Asked about the crackdown, police officials told Reuters that they had made many arrests in recent days of people accused of supporting the rebels.

“We are only arresting those who are directly or indirectly supporting the illegal terrorist group,” police spokesperson Fasika Fanta said. “This includes moral, financial and propaganda support.”

On Wednesday, the United Nations and Ethiopia’s state-appointed human rights body co-released a report detailing the “extreme brutality” meted out by both sides of the conflict on civilians over the last year. The report, while not exhaustive and hampered by restricted access to the conflict zone, documented some of the volleys of heinous recriminations that have driven this war.

Independent human rights groups and news outlets have reported on dozens of atrocities and rampant hate speech. The conflict has taken thousands of lives and spawned one of the world’s worst humanitarian crises.

The TPLF claims to be pushing toward Addis Ababa as a way to force the government to lift restrictions on aid flowing to the region.

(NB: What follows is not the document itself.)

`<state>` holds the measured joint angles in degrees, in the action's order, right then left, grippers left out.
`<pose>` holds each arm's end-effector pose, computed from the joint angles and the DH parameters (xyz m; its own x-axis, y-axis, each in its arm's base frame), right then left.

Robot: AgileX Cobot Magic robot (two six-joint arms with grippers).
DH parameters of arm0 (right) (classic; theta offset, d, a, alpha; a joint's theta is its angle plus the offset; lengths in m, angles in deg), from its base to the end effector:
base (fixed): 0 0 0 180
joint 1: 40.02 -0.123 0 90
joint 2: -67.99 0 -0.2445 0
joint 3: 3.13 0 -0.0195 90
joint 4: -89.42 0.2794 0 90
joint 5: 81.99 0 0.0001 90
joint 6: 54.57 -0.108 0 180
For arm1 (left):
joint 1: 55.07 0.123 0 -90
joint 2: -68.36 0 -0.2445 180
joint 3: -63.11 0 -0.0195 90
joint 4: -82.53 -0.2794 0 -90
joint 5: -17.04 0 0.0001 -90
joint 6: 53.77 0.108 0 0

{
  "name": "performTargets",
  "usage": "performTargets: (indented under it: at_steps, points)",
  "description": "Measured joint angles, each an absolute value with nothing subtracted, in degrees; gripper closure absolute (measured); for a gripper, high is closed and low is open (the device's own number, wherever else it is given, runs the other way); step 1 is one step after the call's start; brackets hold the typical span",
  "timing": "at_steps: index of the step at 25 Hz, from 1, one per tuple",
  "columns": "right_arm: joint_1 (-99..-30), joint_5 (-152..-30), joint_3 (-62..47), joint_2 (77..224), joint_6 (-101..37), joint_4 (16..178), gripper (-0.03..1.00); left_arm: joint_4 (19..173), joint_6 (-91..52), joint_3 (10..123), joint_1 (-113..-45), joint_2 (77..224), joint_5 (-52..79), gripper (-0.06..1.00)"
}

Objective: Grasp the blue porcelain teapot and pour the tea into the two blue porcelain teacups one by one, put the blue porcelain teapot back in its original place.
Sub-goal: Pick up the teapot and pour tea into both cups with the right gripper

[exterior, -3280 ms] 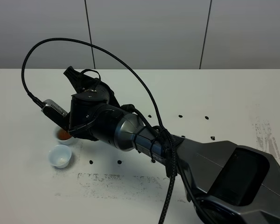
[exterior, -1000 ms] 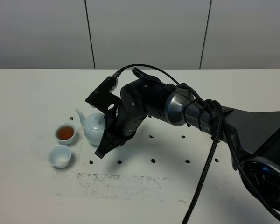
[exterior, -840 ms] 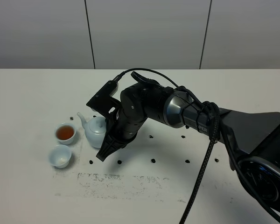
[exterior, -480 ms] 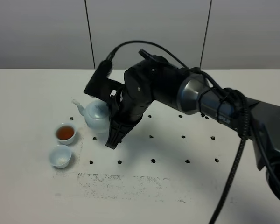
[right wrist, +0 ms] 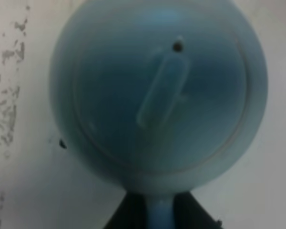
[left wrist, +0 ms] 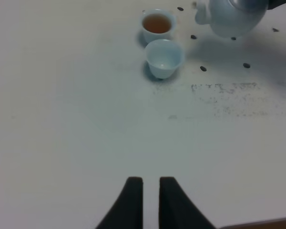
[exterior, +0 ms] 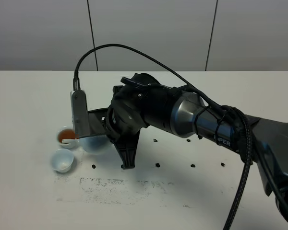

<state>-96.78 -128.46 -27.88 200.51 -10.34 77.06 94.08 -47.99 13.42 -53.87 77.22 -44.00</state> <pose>0.2797 0.3962 0.1409 0.3314 -0.9301 -0.1583 -0.8676 -0.2344 -0.4386 0.0798 -0.0173 0.2713 -0.4858 -0.0080 -0.8740 0.1335 0.9875 -0.0832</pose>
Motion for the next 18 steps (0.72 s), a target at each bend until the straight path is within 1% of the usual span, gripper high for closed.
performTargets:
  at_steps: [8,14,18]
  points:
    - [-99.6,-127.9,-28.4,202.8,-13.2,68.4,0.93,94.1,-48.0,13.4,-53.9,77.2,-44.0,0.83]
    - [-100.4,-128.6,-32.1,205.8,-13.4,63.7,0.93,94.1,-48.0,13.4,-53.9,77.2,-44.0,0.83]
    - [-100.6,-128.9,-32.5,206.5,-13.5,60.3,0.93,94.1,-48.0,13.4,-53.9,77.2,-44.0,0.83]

While stopping short of saying the government was committing genocide or using starvation as a war tactic, the report alleged extensive crimes by government forces and their allies that could constitute war crimes and decried heavy restrictions on aid supplies to Tigray that have brought hundreds of thousands to the brink of famine. The TPLF also carried out indiscriminate massacres, forced displacement and rapes, the report said.